Second, there are a small but increasing number of examples from natural populations where we have both a functionally validated beneficial mutation for which we understand the genotype–phenotype connection, as well as inference on the selection coefficient both in the presence and absence of a given selective pressure. One such example is the evolution of cryptic colouration in wild populations of deer mice23. In the Nebraska Sand Hills population, population genetic and functional evidence has been found for positive selection acting on a small number of mutations modifying different aspects of the cryptic phenotype, all contained within the Agouti gene region24. Three lines of population genetic evidence suggest that selection began acting on these mutations when they arose (that is, selection on a de novo mutation): (1) the beneficial mutations appear to be carried on single haplotypes (though, as discussed above, selection on standing variation may indeed often only result in a single haplotype fixation), (2) the beneficial mutations have not been sampled off of the Sand Hills region (that is, the mutation is unlikely to have been segregating at appreciable frequency in the ancestral population before the formation of the Sand Hills) and (3) using an approximate Bayesian approach, the age of the selected mutation has been inferred to be younger than the geological age of the Sand Hills23. In addition, ecological information pertaining to this phenotype exists as well. Performing a predation experiment with clay models, Linnen et al.24 demonstrated a strong selective advantage of crypsis—with conspicuous models being subject to avian predation significantly more than cryptic models. This result suggests that if the beneficial phenotype currently present in the Sand Hills was indeed present in the ancestral population, it was likely to be strongly deleterious.

Other notable examples exist in the empirical literature as well. For example, Agren and Schemske25 mapped quantitative trait loci for 398 recombinant inbred lines of Arabidopsis derived from crossing locally adapted lines from Sweden and Italy. Their results suggest a small number of locally adaptive genomic regions, and that in many cases the locally adaptive change was deleterious in the alternate environment. Performing a meta-analysis on a wide range of antibiotic-resistance mutations in pathogenic microbial populations, Melnyk et al.26 found that across eight species and 15 drug treatments, resistance mutations were widely found to be deleterious in the absence of treatment (that is, in 19/21 examined studies). At the Ace locus of D. melanogaster, four described variants conferring varying degrees of pesticide resistance have been described, all of which are strongly deleterious in the absence of this pressure (with deleterious selection coefficients ranging from −5 to −20%; see ref. 27).
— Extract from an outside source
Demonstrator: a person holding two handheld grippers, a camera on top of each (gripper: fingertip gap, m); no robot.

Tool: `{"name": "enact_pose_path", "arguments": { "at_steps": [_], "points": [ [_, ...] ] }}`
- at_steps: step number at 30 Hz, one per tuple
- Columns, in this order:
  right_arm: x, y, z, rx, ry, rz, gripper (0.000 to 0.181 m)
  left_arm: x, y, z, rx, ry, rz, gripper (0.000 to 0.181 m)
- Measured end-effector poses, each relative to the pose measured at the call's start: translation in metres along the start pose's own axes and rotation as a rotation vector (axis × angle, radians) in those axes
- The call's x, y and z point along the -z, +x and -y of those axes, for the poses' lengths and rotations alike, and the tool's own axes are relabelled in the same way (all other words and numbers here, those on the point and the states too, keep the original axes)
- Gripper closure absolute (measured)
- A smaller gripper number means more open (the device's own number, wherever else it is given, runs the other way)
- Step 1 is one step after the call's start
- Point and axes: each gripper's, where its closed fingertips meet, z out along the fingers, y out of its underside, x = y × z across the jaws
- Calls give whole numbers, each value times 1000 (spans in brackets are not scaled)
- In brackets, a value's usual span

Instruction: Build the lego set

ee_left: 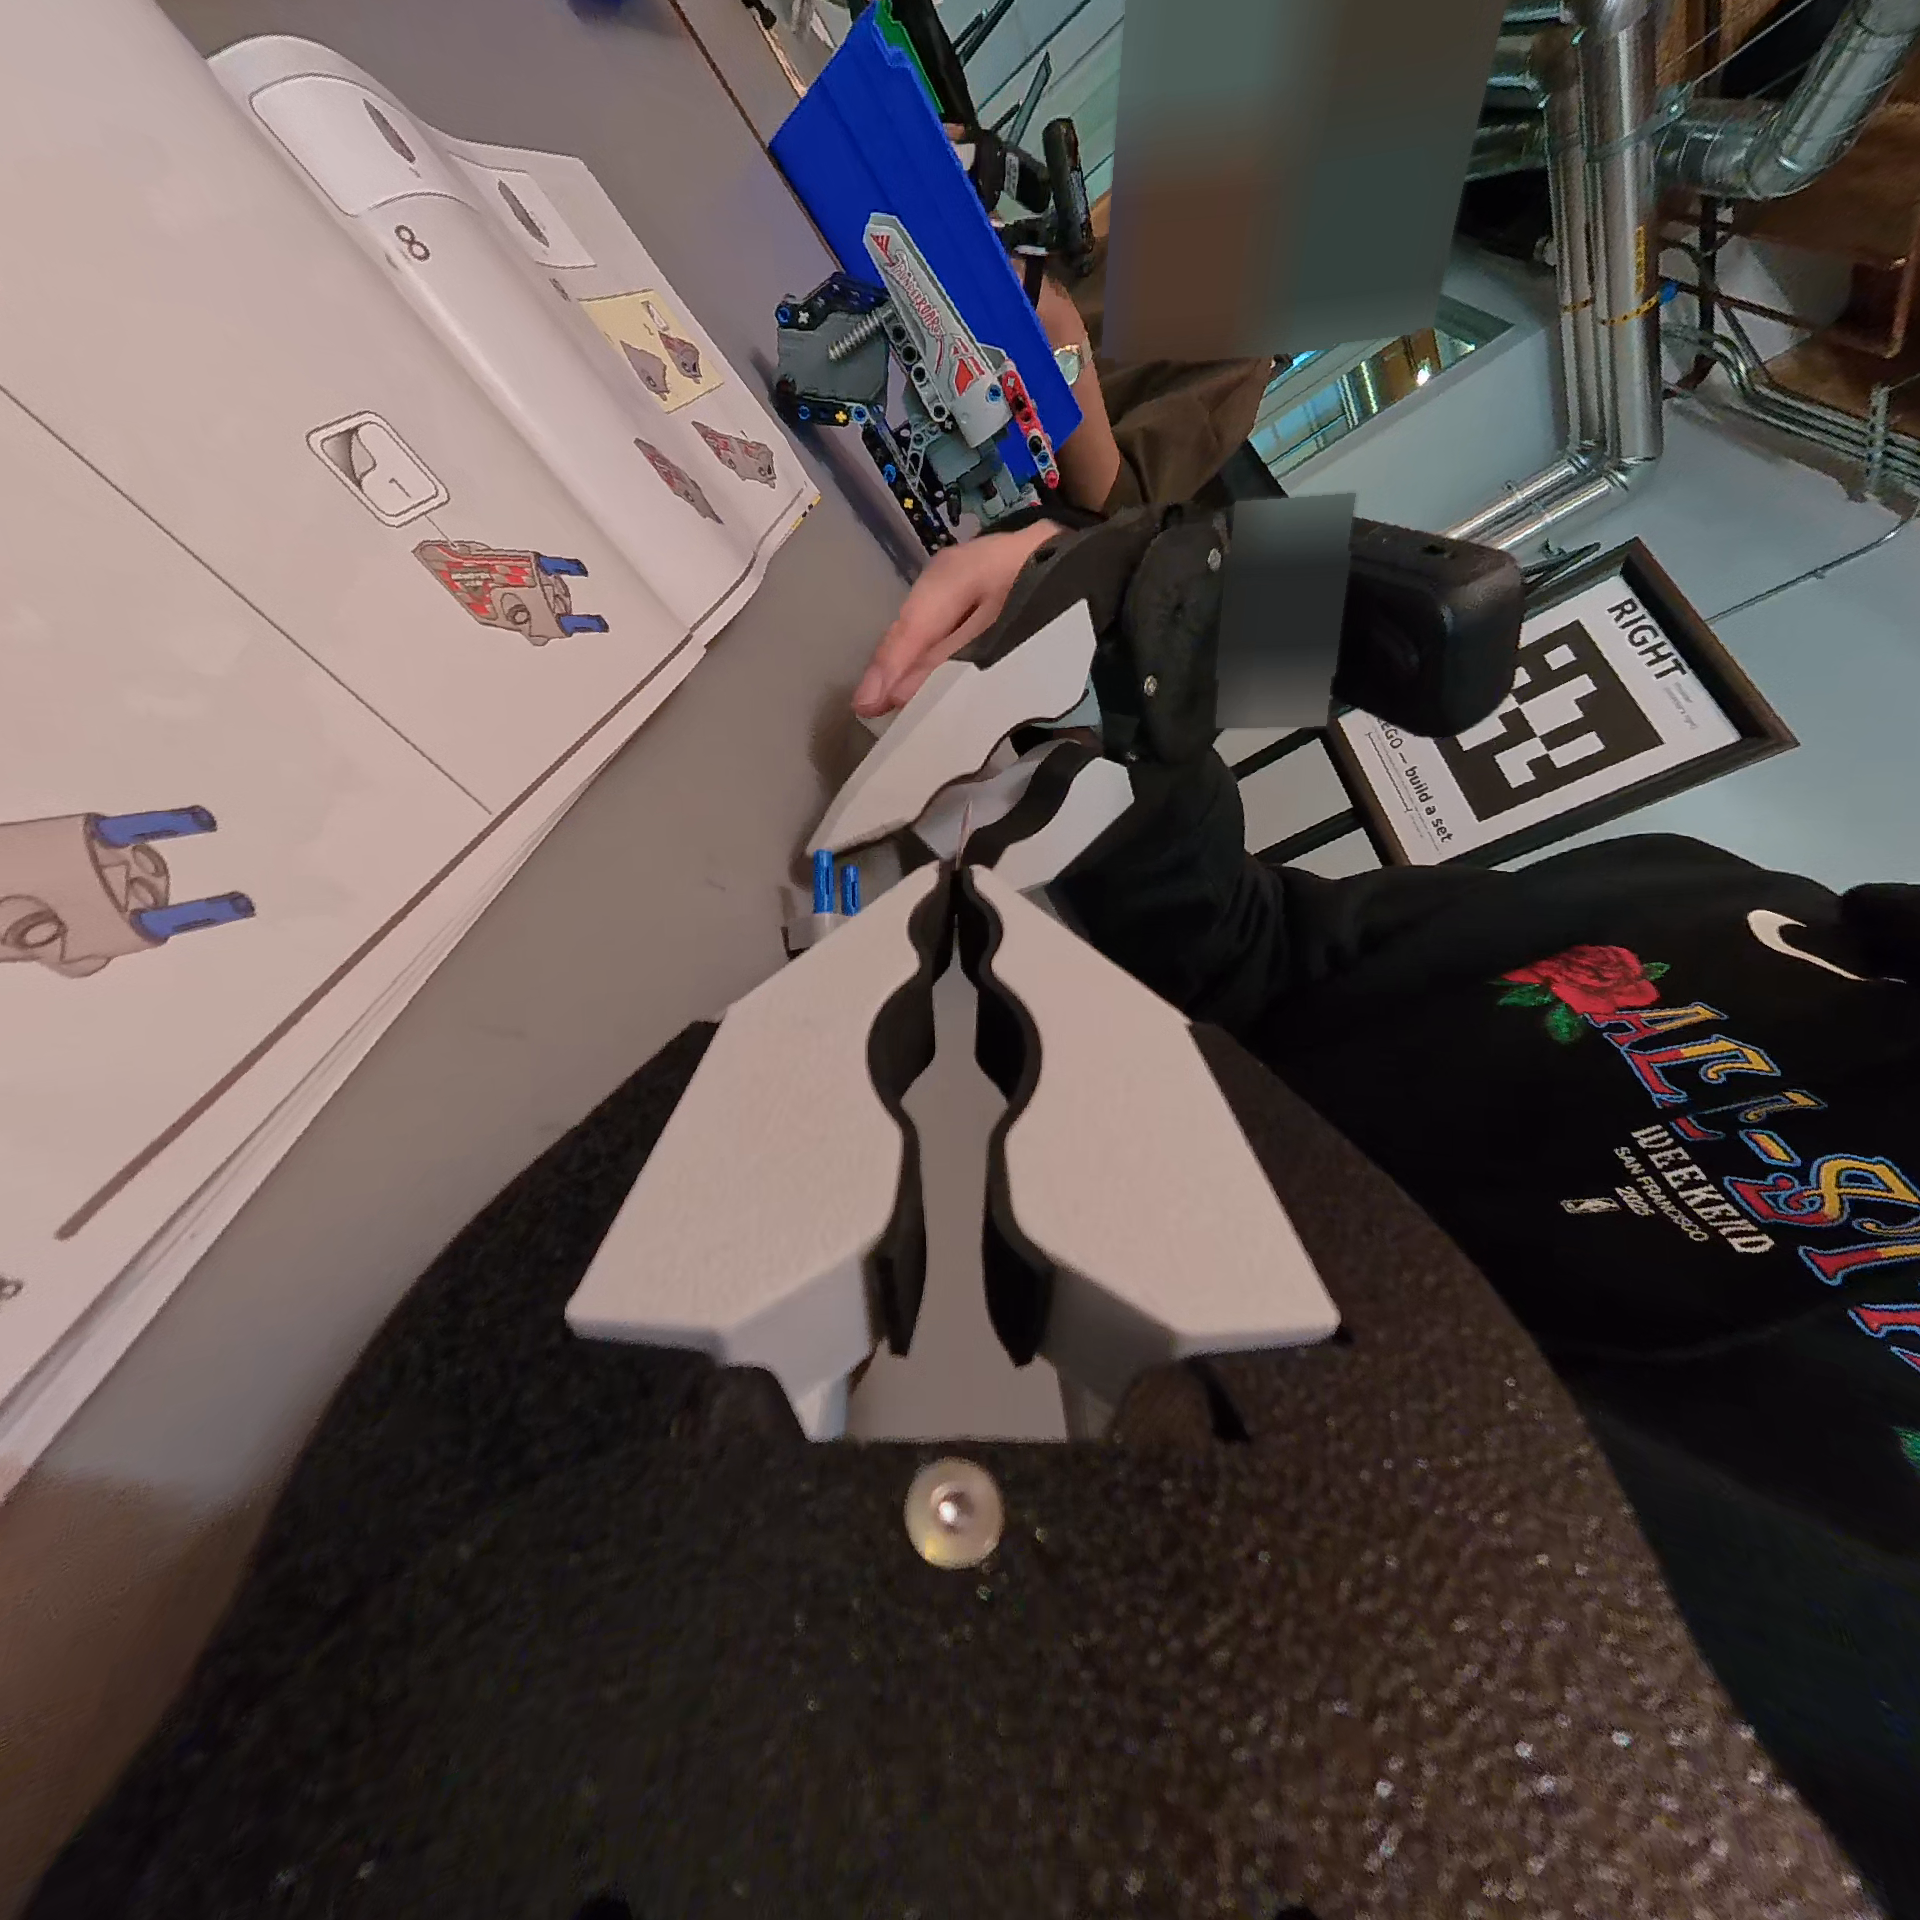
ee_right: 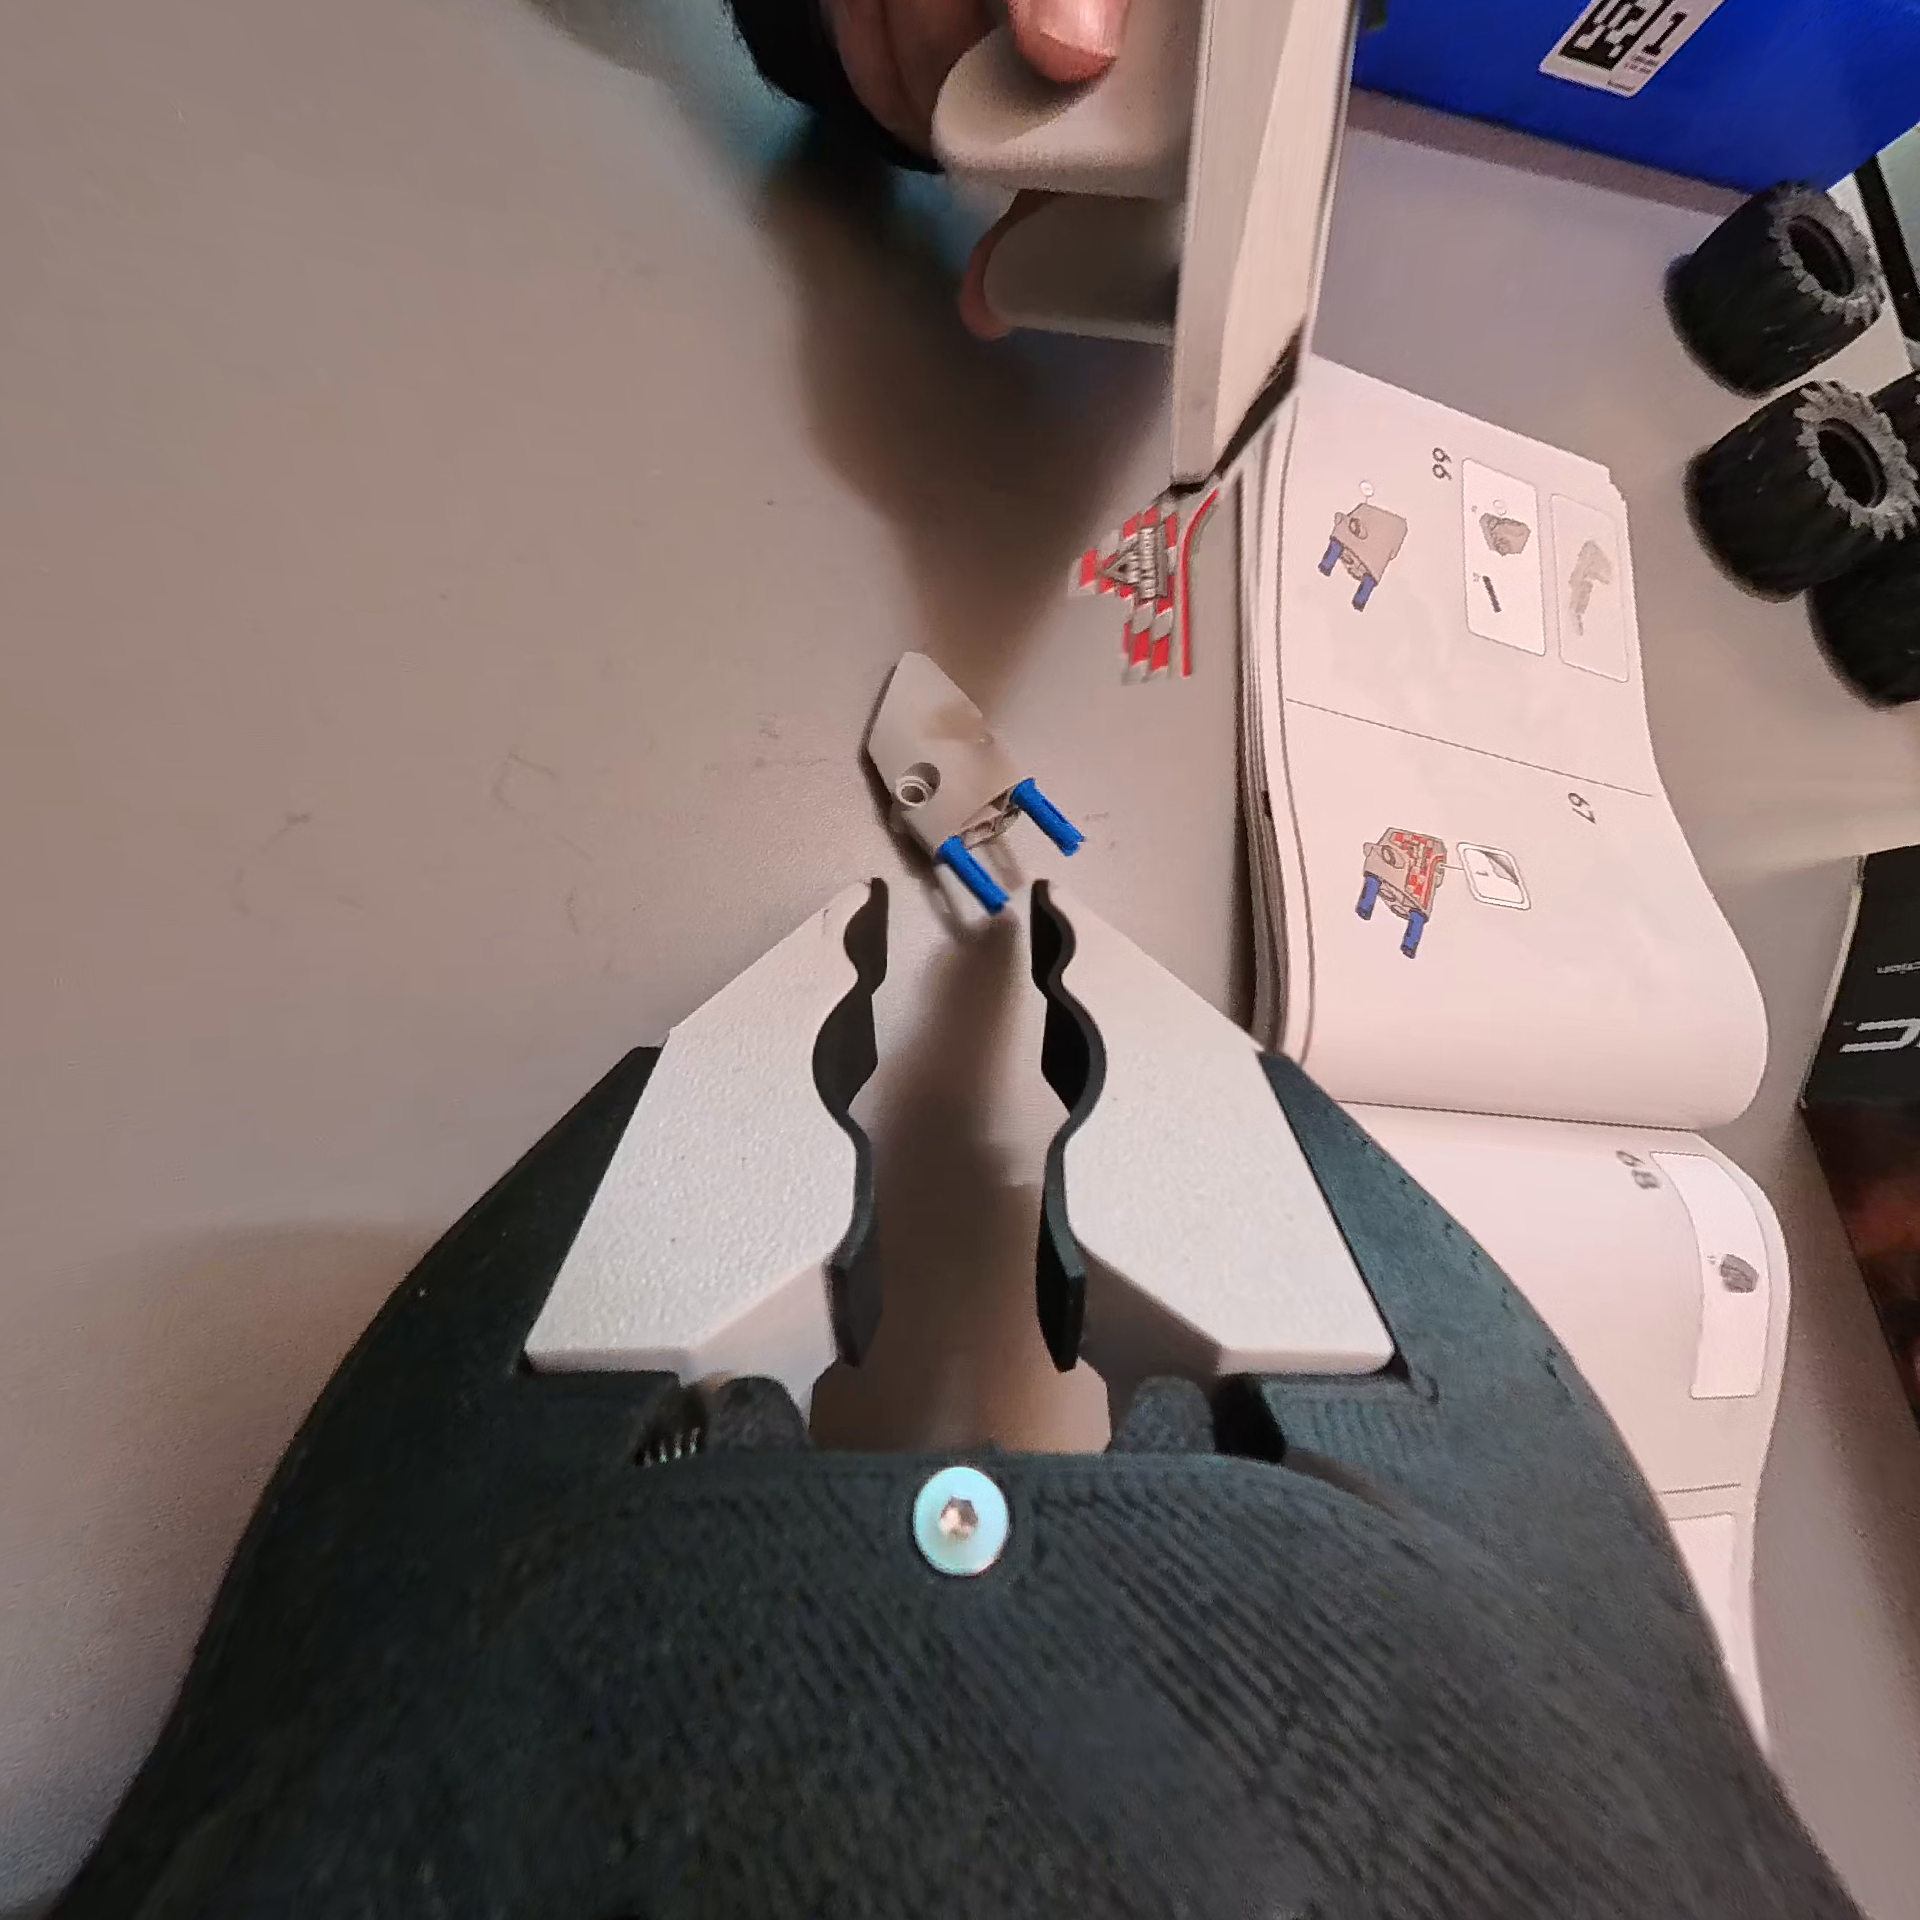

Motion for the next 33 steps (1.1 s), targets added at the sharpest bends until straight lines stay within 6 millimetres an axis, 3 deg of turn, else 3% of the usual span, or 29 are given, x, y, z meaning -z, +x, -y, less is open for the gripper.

Thus, given the required preselection frequency necessary to result in a soft rather than a hard sweep, it is fair to say that this combination of results provides poor support for the relevance of soft sweeps from standing variation in the populations examined. However, it is worth noting that such studies likely represent an ascertainment bias towards traits that strongly affect the phenotype, thus making them amenable for ecological and laboratory study. Assuming a relationship between the observed phenotypic and underlying selective effects, it may well be that beneficial mutations of small effects (which are more difficult to study and thus under-represented in the literature) may be those more likely to have only weakly deleterious effects in the absence of a given selective pressure.

Multiple competing beneficials

Box 3 describes the key parameters for understanding the likelihood of a model of competing beneficials—namely, the mutation rate to the beneficial genotype and the size of the mutational target available for creating an identical beneficial mutation. Below, I will briefly review what is known from both experimental and empirical studies regarding these parameters in the handful of instances in which we have good inference.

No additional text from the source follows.